To be fair we may want to do this anyways, so maybe your approach is fine.

Jireh Loreaux (May 06 2025 at 14:37):

Anatole Dedecker said:

I think I'd rather have them as separate definitions

That seems like an awful lot of duplication. It seems to me it would be hard to keep the API in sync.

Anatole Dedecker (May 06 2025 at 14:38):

I agree, and I don't have a strong argument for the duplication, but I prefer to be pessimistic and assume that whatever we do will annoy sufficiently the commutative algbraists that we need to duplicate x)

Anatole Dedecker (May 06 2025 at 14:39):

But I'd be happy if we don't need it!

Anatole Dedecker (May 06 2025 at 14:54):

I should emphasize: I don't want to discourage anyone giving noncommutative tensor products a try. I'd be happy with anything that works, and I haven't thought about it enough to have a crystal-clear idea of what the ideal setup would be.
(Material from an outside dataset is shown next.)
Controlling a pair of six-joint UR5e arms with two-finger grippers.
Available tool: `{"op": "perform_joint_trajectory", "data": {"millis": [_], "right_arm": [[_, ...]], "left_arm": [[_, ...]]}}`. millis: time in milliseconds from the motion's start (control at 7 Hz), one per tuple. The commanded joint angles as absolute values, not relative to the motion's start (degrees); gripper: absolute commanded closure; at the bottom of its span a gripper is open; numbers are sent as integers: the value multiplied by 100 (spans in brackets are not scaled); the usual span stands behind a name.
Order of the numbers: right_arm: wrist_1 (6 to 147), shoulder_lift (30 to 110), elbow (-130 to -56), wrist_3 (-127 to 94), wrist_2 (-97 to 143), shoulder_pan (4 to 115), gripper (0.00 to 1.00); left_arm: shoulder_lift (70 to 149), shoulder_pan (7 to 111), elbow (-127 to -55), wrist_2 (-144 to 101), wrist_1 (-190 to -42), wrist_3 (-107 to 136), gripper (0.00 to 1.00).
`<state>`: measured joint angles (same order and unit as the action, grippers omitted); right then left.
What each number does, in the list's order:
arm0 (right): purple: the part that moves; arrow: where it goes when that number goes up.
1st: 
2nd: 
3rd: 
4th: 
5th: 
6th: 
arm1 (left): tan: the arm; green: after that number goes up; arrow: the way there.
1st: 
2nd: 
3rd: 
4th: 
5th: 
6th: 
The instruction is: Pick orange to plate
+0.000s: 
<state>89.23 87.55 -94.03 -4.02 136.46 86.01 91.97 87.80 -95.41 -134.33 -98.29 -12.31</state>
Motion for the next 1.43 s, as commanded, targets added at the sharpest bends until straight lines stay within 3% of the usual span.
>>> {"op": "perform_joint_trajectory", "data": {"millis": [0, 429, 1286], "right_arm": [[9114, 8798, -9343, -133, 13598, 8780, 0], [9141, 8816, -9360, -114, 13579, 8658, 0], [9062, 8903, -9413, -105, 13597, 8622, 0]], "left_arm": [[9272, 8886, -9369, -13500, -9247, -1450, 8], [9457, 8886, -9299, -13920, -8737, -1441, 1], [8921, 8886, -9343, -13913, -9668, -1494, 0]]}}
Junyan Xu (May 06 2025 at 22:41):

I'd aim to generalize most lemmas in the file to arbitrary σ : R →+* R₁ᵈᵐᵃ as in this commit (it's just a start, the adjunction is not yet generalized, and it doesn't include the generalization in #24208). I envision that the commutative part of the library will use σ = RingEquiv.toOpposite R while the noncommutative part will use σ = RingEquiv.opOp R, but the same lemmas would apply to them because they work for arbitrary σ.
I'm unfortunately busy this week and won't be able to get back to branch#NoncommTensorProduct until next week.

Eric Wieser (May 06 2025 at 22:44):

Why DMA and not MOP?

Junyan Xu (May 06 2025 at 22:54):

See this message: #mathlib4 > Semilinearizing @ 💬
In the adjunction (M ⊗[σ] N →ₗ[τ] P) ≃+ (N →ₗ[σ] M →ₗ[τ] P), in the RHS we want a semilinear map from N to M →ₗ[τ] P, which DomMulAct S acts on (because S acts on M) but MulOpposite S doesn't (as an instance), so σ needs to be from R (which acts on N) to DomMulAct S.
When I talked about RingEquiv.opOp R and RingEquiv.toOpposite R above, I'm abusing the defeq between DomMulAct and MulOpposite (which are defeq as rings).
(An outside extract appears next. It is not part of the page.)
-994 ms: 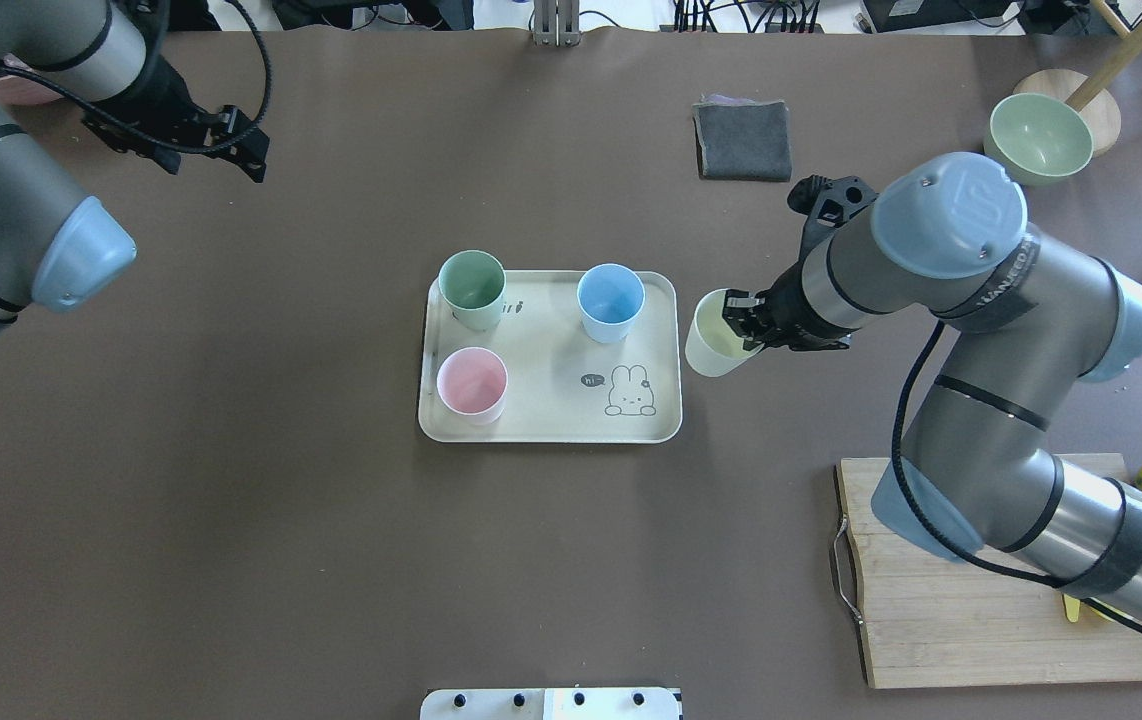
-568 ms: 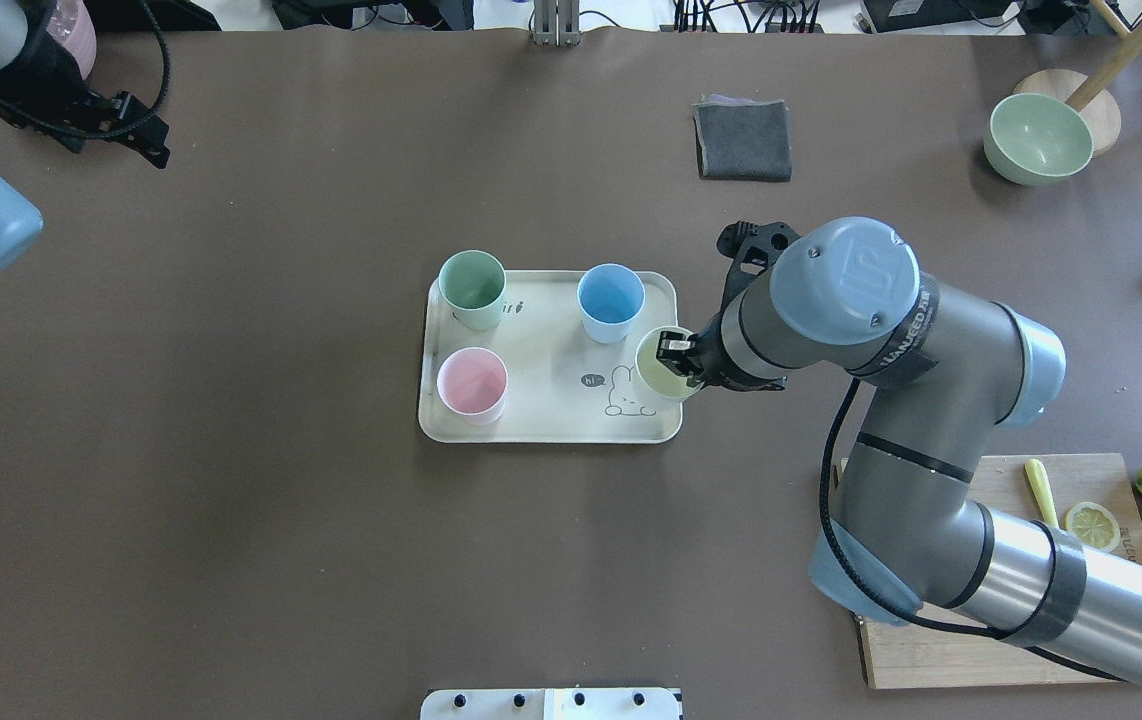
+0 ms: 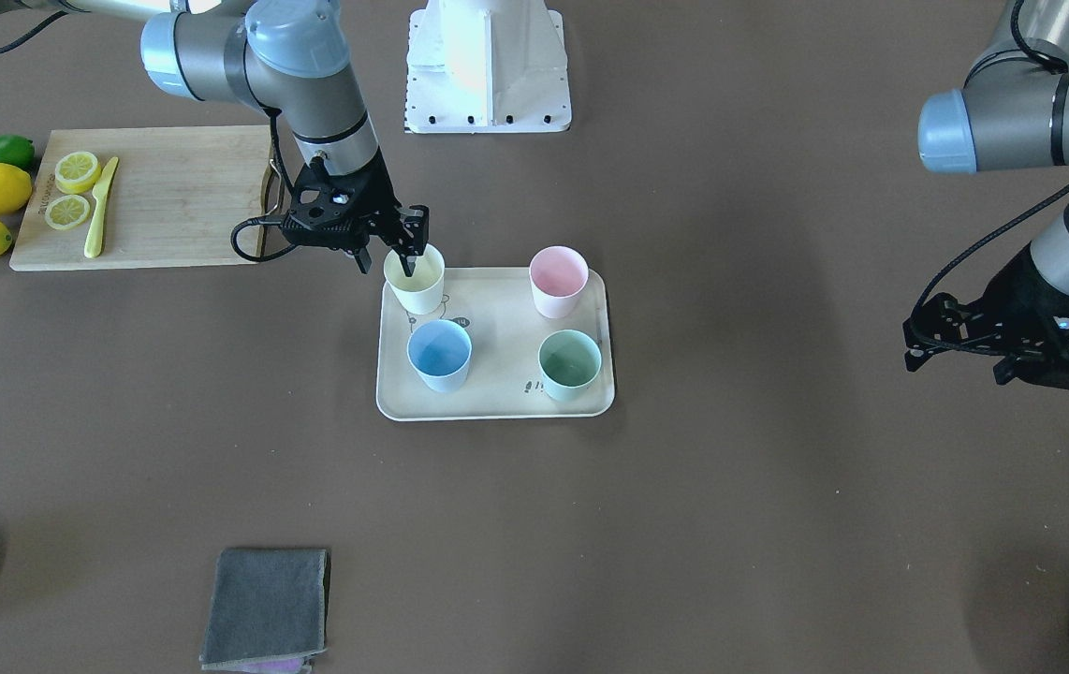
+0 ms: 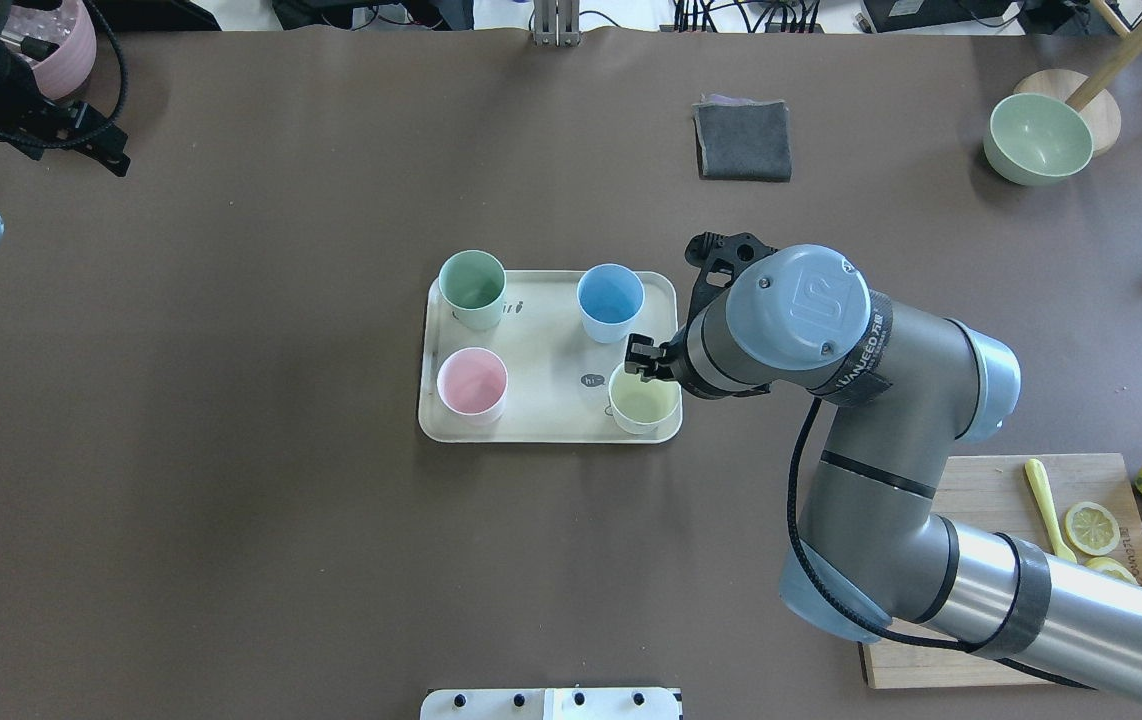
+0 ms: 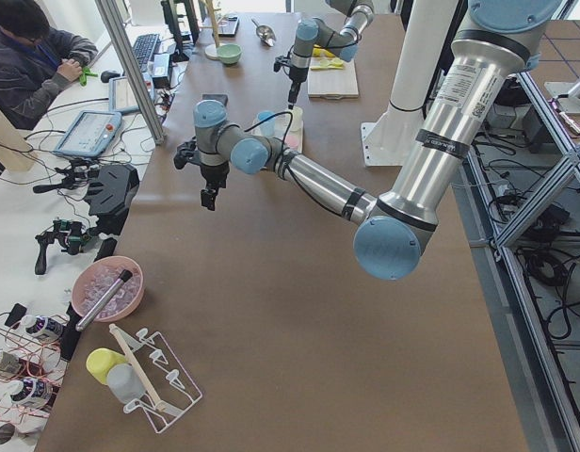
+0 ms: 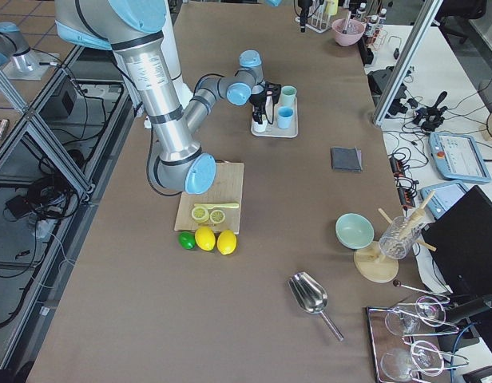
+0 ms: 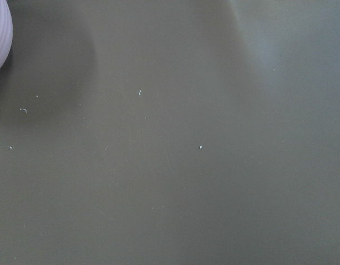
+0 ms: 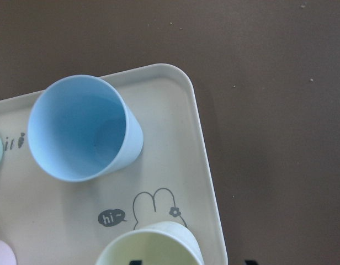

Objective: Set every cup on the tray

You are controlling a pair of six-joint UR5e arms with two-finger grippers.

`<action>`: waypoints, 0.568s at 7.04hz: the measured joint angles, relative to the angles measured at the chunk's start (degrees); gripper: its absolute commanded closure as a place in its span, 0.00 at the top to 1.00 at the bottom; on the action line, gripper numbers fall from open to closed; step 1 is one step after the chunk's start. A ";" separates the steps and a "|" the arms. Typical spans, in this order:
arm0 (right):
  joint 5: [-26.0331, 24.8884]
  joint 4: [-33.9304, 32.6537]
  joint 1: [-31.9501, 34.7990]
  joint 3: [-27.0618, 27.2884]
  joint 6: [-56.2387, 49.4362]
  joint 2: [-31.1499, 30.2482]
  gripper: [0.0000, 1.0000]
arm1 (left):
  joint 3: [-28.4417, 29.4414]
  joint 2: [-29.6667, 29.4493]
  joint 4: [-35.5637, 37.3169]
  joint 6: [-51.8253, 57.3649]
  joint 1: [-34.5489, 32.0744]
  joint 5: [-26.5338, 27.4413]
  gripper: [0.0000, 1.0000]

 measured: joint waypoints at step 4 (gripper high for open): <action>8.73 -2.17 12.14 2.09 -14.16 -4.91 1.00 | 0.26 7.38 0.74 16.71 -12.75 0.09 0.99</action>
Eric Wieser (May 06 2025 at 22:58):

Right, my objection was mainly because of the defeq abuse

Raghuram (Jun 19 2025 at 01:42):

It seems to me like there is an unavoidable issue here because some tensor products are of left R-modules and right R-modules where the right-sidedness of the latter action often doesn't come from any kind of "acting on the domain", so that it is an Rᵐᵒᵖ and not Rᵈᵐᵃ action. For example, if σ: R → S is a ring homomorphism then base-changing S ⊗[R] M would be (in the sense of the parameter σ : R →+* R₁ᵈᵐᵃ proposed above) using the Sᵐᵒᵖ action on S by right-multiplication and σ: R → S, and hence use that S = (Sᵐᵒᵖ)ᵈᵐᵃ.

To avoid this one should use σ : R →+* R₁ᵐᵒᵖ for tensor products, but we still need σ : R →+* R₁ᵈᵐᵃ for N →ₗ[σ] M →ₗ[τ] P to make sense. In summary, it seems like the tensor-hom adjunction over non-commutative rings intrinsically requires the line between ᵐᵒᵖ and ᵈᵐᵃ to be blurred, because it really uses that the action on a morphism space inherited from the action of the domain is an action of the opposite ring.

Another example of this is that although we have an example above of tensor product where the right module structure is naturally ᵐᵒᵖ, sometimes it is ᵈᵐᵃ rather than ᵐᵒᵖ. E.g., if we are considering the evaluation map (A →ₗ[R] B) ⊗[Module.End R A] A → B for R-modules A, B, then the opposite Module.End R A-module structure on A →ₗ[R] B is a ᵈᵐᵃ rather than ᵐᵒᵖ. So again either the distinction between the two has to be erased while defining one of the tensor products, or there would have to be two kinds of tensor products for ᵐᵒᵖ and ᵈᵐᵃ or something.

Raghuram (Jun 19 2025 at 01:43):

(Admittedly this is really about the non-commutative generalisation of tensor products rather than the semilinear generalisation.)